▸ EXERCISE REQUIREMENTS: Reproduce the tail of the data exactly. It starts at the line containing "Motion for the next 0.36" and runs to the last line.
# # # #
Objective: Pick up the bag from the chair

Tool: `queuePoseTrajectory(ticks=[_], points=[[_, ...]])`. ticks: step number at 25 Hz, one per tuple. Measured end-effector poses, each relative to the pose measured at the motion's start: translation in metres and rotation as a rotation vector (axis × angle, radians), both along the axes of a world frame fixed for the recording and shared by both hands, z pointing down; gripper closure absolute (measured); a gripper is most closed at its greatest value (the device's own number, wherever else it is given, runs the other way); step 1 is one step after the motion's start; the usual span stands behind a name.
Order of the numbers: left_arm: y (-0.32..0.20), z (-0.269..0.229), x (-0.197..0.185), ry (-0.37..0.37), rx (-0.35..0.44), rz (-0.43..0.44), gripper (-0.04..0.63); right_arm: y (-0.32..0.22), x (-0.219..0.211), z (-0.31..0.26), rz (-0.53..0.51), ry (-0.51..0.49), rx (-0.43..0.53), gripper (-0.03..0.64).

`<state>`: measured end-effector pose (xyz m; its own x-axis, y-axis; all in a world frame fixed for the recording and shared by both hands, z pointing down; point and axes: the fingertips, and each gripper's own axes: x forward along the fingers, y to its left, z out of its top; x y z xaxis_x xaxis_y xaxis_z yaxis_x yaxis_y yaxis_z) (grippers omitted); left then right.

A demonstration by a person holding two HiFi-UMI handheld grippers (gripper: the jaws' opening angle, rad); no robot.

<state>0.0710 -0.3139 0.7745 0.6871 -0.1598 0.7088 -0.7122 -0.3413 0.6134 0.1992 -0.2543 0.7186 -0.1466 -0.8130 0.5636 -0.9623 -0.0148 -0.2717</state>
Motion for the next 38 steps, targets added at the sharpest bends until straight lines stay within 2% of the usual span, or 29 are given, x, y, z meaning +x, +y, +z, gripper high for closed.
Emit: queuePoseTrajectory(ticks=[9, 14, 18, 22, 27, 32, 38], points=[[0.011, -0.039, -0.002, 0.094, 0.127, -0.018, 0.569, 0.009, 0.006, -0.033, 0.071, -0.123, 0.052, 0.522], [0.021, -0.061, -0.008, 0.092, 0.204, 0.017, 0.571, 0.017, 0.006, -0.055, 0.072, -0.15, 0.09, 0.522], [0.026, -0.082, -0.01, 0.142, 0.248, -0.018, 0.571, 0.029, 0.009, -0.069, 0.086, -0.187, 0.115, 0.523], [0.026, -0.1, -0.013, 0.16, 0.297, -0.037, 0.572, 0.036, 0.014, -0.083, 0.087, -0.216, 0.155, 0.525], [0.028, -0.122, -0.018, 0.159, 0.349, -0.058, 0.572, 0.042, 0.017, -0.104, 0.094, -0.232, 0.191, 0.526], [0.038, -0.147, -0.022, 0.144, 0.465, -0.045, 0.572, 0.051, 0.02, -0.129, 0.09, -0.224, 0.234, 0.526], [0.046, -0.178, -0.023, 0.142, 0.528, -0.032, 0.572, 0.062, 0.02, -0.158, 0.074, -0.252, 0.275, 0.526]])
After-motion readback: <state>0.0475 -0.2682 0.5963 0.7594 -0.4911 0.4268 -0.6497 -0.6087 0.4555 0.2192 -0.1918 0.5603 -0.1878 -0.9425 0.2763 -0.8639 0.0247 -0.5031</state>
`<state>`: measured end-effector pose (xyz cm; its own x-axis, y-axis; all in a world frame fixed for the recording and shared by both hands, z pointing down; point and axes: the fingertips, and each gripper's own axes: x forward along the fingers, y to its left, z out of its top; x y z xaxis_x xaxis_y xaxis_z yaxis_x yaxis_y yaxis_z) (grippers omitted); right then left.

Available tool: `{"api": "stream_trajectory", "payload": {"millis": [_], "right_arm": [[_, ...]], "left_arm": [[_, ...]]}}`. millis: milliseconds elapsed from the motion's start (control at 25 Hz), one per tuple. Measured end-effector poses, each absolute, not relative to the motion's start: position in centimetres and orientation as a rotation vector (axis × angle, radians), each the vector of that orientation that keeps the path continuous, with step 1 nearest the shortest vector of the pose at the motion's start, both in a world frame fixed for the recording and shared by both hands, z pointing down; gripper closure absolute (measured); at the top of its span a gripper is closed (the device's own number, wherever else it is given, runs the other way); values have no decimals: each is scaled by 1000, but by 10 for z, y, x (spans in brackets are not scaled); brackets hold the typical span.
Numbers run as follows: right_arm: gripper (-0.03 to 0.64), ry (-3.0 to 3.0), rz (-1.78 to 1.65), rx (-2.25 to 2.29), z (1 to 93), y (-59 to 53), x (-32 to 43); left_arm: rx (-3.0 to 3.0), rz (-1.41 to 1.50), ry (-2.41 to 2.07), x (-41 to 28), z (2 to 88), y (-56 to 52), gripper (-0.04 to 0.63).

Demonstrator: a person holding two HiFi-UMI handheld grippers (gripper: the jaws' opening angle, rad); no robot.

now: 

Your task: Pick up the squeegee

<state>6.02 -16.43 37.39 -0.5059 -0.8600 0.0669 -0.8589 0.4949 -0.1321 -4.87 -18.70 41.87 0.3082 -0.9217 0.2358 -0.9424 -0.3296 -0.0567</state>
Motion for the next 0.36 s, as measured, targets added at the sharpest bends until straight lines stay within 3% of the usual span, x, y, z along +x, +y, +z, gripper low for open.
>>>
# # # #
▸ RESPONSE AREA:
Motion for the next 0.36 s, as measured, targets added at the sharpest bends until straight lines stay within 3% of the usual span, x, y, z along +x, +y, +z, gripper low for open.
>>>

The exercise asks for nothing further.